By turns angelic, wicked, wild,
Made chaos of the household nest.
Anon.
Gloria was seven years old when she came to live with her uncle and aunt. She was too young and too bright to realize the loss she had sustained in the death of her parents, or to grieve long after them. And besides—was it a new affection, or was it a reminiscence of the old one? She soon became devotedly attached to her uncle.
It was a grim home to which the radiant child had been brought; but nothing could dim the brightness of her spirit or depress the gladness of her heart—not old Promontory Hall with its gray, massive, prison-like structure, its high stone walls, and its dreary sea view, drearier than usual in the dull December days in which Gloria looked upon it—not even the deadening coldness that was creeping like a blighting frost between the husband and the wife—a coldness that the warm-hearted child felt rather than understood.
This condition, it must be confessed, was the fault of Eusebie rather than Marcel. It grew out of the jealousy and suspicion that had their root in her inordinate and exacting affection for him.

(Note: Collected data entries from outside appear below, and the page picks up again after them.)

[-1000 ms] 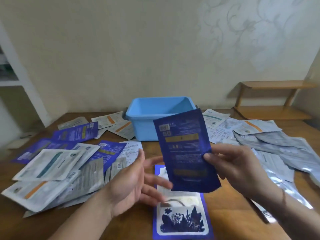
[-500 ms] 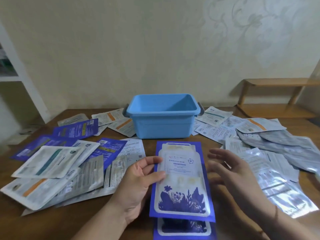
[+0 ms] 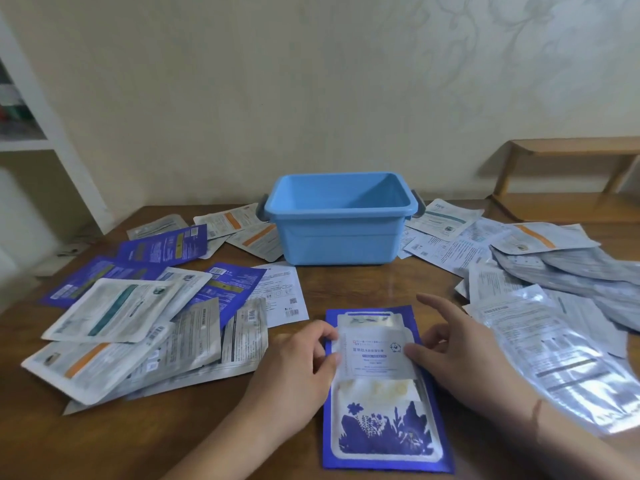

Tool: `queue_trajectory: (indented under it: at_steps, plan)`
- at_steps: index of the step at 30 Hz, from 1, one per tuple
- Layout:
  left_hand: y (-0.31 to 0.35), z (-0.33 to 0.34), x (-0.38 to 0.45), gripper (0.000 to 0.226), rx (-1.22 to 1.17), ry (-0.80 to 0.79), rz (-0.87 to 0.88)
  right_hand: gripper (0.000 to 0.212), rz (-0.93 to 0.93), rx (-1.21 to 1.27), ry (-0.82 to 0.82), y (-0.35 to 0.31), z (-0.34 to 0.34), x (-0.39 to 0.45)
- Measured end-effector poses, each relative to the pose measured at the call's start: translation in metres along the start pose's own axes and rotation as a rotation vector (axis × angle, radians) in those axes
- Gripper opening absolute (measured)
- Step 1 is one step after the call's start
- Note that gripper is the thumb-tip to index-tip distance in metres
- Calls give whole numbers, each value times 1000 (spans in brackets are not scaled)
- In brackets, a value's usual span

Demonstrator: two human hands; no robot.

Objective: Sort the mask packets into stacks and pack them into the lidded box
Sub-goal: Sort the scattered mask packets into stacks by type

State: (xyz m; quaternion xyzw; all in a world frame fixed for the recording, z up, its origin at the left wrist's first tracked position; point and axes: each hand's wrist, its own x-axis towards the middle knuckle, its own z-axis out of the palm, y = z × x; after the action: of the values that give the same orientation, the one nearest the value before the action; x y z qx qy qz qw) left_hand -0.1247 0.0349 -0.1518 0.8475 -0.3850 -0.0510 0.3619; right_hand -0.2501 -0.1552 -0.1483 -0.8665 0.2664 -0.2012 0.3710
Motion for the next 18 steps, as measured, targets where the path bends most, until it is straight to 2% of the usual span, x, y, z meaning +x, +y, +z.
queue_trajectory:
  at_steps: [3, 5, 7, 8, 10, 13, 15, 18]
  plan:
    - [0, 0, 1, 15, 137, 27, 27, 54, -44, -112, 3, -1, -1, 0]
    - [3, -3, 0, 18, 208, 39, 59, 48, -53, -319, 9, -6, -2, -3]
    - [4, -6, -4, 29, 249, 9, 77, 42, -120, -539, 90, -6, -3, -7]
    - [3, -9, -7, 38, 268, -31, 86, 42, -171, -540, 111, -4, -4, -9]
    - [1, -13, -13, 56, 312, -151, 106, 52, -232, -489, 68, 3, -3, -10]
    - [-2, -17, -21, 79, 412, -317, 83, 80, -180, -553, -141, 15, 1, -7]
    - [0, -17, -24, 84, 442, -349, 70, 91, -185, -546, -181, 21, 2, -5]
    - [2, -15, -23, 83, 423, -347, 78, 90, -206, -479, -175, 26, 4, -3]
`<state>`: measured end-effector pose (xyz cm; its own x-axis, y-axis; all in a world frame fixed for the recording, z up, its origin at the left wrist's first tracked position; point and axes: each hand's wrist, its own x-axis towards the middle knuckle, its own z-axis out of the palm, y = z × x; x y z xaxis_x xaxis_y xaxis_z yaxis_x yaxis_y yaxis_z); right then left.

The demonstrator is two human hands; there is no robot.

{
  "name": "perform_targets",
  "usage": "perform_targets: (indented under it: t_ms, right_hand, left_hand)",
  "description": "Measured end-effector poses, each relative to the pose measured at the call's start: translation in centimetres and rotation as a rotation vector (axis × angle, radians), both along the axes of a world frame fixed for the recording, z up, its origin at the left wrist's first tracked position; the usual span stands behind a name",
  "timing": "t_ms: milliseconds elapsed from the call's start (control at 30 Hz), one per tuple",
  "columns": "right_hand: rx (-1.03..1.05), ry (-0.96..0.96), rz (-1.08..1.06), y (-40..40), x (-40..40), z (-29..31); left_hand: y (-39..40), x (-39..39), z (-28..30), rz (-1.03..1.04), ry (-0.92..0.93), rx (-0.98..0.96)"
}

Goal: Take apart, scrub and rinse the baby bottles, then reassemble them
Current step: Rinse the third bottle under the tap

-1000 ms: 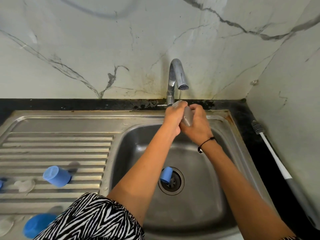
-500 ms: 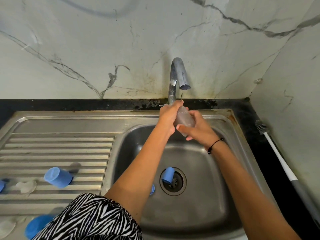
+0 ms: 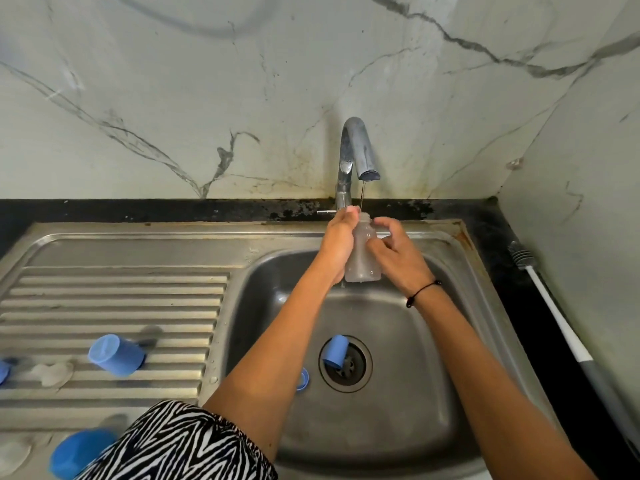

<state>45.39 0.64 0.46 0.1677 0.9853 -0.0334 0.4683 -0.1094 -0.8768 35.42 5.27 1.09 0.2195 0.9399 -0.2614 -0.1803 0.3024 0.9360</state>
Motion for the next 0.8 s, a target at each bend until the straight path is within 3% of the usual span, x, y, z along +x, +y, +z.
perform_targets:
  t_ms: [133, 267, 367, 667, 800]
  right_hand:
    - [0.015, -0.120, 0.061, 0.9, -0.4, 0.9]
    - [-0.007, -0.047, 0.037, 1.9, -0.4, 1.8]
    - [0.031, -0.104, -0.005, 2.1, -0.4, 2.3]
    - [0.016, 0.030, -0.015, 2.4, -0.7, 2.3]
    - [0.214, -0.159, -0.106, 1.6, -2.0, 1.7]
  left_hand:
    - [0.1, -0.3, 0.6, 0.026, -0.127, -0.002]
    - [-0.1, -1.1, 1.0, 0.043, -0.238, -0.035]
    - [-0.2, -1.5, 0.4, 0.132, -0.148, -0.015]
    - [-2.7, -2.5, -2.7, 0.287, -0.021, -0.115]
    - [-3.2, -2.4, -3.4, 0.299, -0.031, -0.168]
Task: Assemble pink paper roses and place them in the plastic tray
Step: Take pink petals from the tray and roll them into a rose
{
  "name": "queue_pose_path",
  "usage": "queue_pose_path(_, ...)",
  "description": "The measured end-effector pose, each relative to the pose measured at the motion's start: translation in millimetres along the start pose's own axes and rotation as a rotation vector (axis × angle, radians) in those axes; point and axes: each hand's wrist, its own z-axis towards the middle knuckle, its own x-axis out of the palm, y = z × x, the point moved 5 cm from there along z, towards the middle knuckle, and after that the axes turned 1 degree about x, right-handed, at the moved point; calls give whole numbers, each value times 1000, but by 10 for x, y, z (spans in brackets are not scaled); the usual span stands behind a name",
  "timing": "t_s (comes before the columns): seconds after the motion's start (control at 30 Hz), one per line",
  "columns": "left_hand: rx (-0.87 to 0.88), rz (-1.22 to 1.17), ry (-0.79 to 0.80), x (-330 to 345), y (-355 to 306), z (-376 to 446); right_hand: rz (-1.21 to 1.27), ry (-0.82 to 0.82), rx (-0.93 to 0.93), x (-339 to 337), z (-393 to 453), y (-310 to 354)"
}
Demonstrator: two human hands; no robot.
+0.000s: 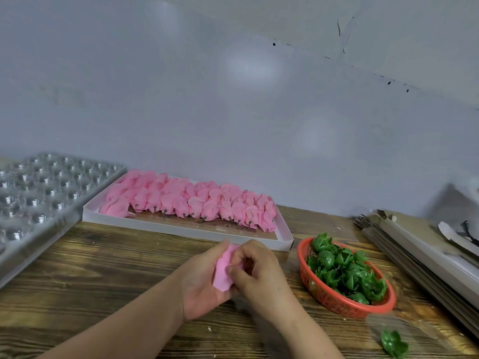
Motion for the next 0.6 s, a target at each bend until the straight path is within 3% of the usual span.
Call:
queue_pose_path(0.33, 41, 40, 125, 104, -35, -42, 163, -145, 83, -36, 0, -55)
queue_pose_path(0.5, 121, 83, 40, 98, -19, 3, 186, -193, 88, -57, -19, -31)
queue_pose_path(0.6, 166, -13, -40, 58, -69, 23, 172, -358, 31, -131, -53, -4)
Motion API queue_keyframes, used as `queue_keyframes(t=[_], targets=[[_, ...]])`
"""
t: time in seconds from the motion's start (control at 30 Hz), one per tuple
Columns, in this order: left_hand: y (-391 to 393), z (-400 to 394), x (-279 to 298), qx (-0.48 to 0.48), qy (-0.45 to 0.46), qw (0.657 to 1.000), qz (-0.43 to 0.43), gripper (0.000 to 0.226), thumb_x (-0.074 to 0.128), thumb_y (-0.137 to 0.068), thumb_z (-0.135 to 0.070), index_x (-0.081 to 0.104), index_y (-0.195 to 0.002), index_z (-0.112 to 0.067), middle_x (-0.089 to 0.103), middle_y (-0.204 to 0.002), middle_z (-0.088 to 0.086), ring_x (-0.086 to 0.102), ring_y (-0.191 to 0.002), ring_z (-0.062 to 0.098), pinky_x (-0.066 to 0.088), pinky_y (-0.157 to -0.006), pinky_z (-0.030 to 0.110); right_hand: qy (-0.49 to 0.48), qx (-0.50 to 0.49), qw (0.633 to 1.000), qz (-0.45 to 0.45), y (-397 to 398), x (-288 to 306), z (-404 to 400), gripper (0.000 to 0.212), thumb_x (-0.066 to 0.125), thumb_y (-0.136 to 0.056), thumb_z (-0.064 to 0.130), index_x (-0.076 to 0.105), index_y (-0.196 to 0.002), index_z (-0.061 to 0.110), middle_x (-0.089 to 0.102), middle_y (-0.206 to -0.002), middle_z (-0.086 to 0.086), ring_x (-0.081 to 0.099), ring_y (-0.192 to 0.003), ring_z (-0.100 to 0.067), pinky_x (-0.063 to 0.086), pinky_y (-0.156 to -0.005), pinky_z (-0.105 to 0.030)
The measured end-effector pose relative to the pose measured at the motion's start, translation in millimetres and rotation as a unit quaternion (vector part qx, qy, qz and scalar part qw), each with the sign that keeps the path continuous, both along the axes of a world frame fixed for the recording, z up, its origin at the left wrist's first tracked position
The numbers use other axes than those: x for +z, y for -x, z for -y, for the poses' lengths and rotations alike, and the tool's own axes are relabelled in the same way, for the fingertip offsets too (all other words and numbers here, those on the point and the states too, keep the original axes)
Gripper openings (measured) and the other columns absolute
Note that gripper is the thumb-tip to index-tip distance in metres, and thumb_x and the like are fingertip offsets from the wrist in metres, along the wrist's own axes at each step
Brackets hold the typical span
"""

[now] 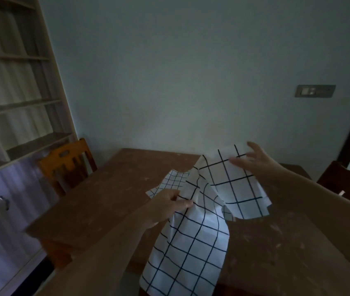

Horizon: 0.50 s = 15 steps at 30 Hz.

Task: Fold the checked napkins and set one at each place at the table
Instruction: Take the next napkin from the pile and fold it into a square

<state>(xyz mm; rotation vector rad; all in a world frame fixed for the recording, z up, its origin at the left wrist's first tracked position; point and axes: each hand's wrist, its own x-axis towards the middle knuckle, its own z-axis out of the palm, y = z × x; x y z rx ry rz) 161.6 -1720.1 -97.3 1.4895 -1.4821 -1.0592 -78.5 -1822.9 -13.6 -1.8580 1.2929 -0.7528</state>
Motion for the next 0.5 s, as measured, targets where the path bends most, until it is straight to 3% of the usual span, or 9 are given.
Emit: queue_keyframes(t=[0.03, 0.1, 0.17, 0.27, 0.3, 0.33, 0.4, 0.47, 0.5], targets=[[-5, 0, -2, -0.004, -0.006, 1.0, -0.009, 0.013, 0.066, -0.092, -0.025, 0.073, -0.081, -0.023, 0.068, -0.079, -0.002, 0.062, -0.078, 0.009, 0.046, -0.078, 0.028, -0.065, 0.018, 0.997, 0.033, 2, -7, 2, 0.081, 0.071, -0.07, 0.053, 0.043, -0.137, 0.019, 0.045, -0.144, -0.014, 0.052, -0.121, -0.026, 0.046, -0.096, -0.042], [-14, -1, -7, -0.017, -0.012, 1.0, -0.015, 0.009, 0.065, -0.092, -0.024, 0.072, -0.092, -0.019, 0.07, -0.089, -0.003, 0.065, -0.081, 0.006, 0.047, -0.076, 0.021, -0.093, 0.059, 0.994, -0.015, 2, -20, 4, 0.027, 0.069, -0.083, 0.038, 0.065, -0.103, 0.02, 0.066, -0.117, -0.01, 0.065, -0.092, -0.015, 0.054, -0.077, -0.031], [-21, -1, -11, -0.024, -0.033, 0.999, -0.004, 0.011, 0.064, -0.092, -0.026, 0.074, -0.087, -0.025, 0.071, -0.087, -0.005, 0.066, -0.081, 0.007, 0.048, -0.077, 0.024, -0.063, 0.064, 0.995, -0.036, -2, -29, 8, 0.008, 0.072, -0.084, 0.027, 0.071, -0.086, 0.019, 0.075, -0.094, -0.006, 0.071, -0.074, -0.011, 0.057, -0.067, -0.025], [-33, -1, -14, -0.041, -0.062, 0.995, 0.059, 0.023, 0.068, -0.088, -0.032, 0.068, -0.065, -0.031, 0.061, -0.064, -0.013, 0.057, -0.067, 0.01, 0.045, -0.072, 0.032, -0.009, 0.06, 0.998, -0.029, -16, -19, 13, 0.011, 0.072, -0.085, 0.025, 0.074, -0.086, 0.015, 0.074, -0.084, -0.003, 0.071, -0.074, -0.014, 0.056, -0.072, -0.028], [-35, 0, -13, -0.046, -0.077, 0.993, 0.075, 0.013, 0.07, -0.087, -0.034, 0.069, -0.074, -0.032, 0.063, -0.071, -0.013, 0.059, -0.074, 0.012, 0.045, -0.076, 0.034, 0.012, 0.074, 0.996, -0.046, -21, -13, 15, 0.012, 0.072, -0.085, 0.026, 0.074, -0.087, 0.015, 0.074, -0.083, -0.003, 0.071, -0.075, -0.017, 0.056, -0.075, -0.032], [-37, 1, -10, -0.055, -0.081, 0.992, 0.079, 0.013, 0.071, -0.086, -0.036, 0.07, -0.096, -0.028, 0.069, -0.092, -0.01, 0.063, -0.092, 0.015, 0.047, -0.088, 0.035, 0.037, 0.098, 0.992, -0.072, -25, -5, 16, 0.013, 0.073, -0.084, 0.027, 0.073, -0.082, 0.014, 0.072, -0.078, 0.0, 0.068, -0.071, -0.017, 0.054, -0.073, -0.032], [-37, 6, -2, -0.06, -0.059, 0.996, 0.042, 0.064, 0.07, -0.086, -0.04, 0.048, -0.141, -0.018, 0.051, -0.142, -0.002, 0.047, -0.132, 0.018, 0.035, -0.111, 0.037, 0.08, 0.153, 0.977, -0.121, -36, 14, 14, 0.025, 0.073, -0.084, 0.025, 0.064, -0.067, 0.01, 0.058, -0.061, 0.003, 0.055, -0.059, -0.014, 0.045, -0.062, -0.03], [-30, 13, 15, -0.043, -0.018, 0.998, -0.041, 0.076, 0.068, -0.085, -0.044, 0.035, -0.148, -0.017, 0.041, -0.148, -0.004, 0.038, -0.137, 0.013, 0.034, -0.108, 0.031, 0.102, 0.189, 0.965, -0.148, -46, 29, 12, 0.033, 0.072, -0.084, 0.028, 0.063, -0.069, 0.0, 0.054, -0.06, 0.0, 0.051, -0.057, -0.013, 0.042, -0.06, -0.029], [-26, 16, 23, -0.034, 0.001, 0.997, -0.073, 0.061, 0.066, -0.087, -0.04, 0.047, -0.141, -0.018, 0.05, -0.138, -0.009, 0.047, -0.13, 0.009, 0.04, -0.101, 0.024, 0.115, 0.197, 0.962, -0.153, -50, 36, 10, 0.034, 0.072, -0.084, 0.031, 0.065, -0.073, -0.001, 0.056, -0.062, -0.002, 0.053, -0.058, -0.015, 0.044, -0.06, -0.031]])
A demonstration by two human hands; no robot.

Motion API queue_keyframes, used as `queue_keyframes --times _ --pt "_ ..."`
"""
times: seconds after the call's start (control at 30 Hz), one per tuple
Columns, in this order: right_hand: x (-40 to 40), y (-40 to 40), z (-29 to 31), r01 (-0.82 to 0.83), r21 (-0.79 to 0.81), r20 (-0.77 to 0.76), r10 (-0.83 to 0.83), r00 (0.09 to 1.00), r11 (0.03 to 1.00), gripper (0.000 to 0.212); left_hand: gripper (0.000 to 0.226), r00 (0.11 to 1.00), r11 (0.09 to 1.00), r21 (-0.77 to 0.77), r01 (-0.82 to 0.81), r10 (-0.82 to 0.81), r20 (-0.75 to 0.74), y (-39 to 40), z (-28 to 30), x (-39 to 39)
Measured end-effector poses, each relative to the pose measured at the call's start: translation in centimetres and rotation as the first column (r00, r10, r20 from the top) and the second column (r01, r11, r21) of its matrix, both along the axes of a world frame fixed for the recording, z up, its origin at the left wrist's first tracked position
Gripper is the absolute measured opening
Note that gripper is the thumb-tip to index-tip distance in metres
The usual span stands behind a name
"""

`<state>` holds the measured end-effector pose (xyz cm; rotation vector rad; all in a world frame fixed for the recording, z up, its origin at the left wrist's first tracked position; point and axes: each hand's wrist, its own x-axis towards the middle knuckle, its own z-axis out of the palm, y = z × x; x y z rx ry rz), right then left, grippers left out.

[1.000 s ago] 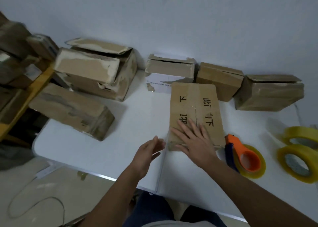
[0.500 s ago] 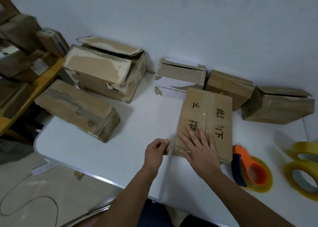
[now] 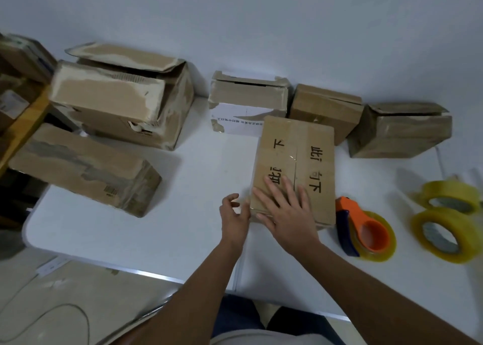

Her self-tormenting spirit whispered that he had never really loved her, but had married her out of compassion, or, worse still, that he had never even cared for her in any manner, but had taken her for her little fortune alone. She saw that, as the years passed away, and hope of a family died out, he was disappointed in the continued absence of children, and she persuaded herself that he secretly hated and despised her for not giving them to him.
All this wore out her health and spirits.
And so she grew more and more irritable and petulant, often repelling his best-meant efforts to comfort and cheer her—telling him she wanted none of his capricious sympathy, his hypocritical tenderness; she could live without either.
All this he bore with the greater patience because he knew it could not last long—because he saw the fiery soul was burning out the fragile body, and because he felt that there was a grain of truth in the stack of falsehood. It was this—that he had married her for pity, or for such love as pity inspires.